## PROBLEM REQUIREMENTS
In the material below, how many lines contain "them"? Answer with the number alone.

+ + + + +

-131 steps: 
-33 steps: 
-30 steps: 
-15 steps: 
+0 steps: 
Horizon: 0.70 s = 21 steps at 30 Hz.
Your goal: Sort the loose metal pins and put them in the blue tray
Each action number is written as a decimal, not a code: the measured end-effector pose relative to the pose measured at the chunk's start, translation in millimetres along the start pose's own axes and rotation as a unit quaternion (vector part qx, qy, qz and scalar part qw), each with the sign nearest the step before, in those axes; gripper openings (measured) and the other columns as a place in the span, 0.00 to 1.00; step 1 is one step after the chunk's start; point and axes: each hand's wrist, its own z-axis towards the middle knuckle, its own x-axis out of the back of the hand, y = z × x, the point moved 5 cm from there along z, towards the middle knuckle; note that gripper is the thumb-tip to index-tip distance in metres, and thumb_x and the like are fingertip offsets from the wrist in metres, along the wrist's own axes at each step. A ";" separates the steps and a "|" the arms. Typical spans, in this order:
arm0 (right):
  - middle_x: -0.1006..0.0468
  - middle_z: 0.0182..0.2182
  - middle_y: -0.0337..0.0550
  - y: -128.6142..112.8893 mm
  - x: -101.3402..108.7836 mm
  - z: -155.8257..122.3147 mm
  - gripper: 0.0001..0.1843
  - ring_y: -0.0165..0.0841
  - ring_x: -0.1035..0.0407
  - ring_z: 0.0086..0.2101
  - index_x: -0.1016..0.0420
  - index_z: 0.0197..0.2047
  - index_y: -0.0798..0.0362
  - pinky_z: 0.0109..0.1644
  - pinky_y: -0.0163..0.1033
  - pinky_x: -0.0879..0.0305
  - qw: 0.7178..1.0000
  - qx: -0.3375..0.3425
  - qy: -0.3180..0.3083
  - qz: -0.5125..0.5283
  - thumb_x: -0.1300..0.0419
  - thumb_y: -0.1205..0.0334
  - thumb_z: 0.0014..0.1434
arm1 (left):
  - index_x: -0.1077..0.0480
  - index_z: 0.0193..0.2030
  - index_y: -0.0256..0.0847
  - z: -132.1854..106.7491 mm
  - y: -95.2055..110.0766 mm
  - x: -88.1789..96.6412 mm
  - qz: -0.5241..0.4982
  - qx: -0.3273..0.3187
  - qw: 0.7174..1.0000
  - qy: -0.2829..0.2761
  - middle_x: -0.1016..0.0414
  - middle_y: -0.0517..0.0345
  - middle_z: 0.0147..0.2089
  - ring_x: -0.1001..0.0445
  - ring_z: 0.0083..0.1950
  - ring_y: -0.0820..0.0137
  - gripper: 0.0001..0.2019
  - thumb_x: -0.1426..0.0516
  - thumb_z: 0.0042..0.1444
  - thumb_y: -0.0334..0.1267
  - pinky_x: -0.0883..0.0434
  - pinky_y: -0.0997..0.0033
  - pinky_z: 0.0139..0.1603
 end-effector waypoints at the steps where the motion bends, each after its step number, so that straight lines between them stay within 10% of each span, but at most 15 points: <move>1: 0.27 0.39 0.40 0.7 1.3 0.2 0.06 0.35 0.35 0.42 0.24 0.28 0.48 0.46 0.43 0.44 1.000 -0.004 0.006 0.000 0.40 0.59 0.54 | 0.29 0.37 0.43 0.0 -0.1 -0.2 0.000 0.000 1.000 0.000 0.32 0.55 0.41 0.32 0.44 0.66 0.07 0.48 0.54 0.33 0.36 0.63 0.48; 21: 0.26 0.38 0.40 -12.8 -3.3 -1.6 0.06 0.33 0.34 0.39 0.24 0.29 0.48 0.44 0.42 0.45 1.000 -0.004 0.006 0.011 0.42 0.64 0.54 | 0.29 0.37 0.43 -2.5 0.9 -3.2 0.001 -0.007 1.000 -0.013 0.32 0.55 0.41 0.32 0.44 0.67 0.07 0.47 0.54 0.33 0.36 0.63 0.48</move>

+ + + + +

## REPLY TO THE EXERCISE
2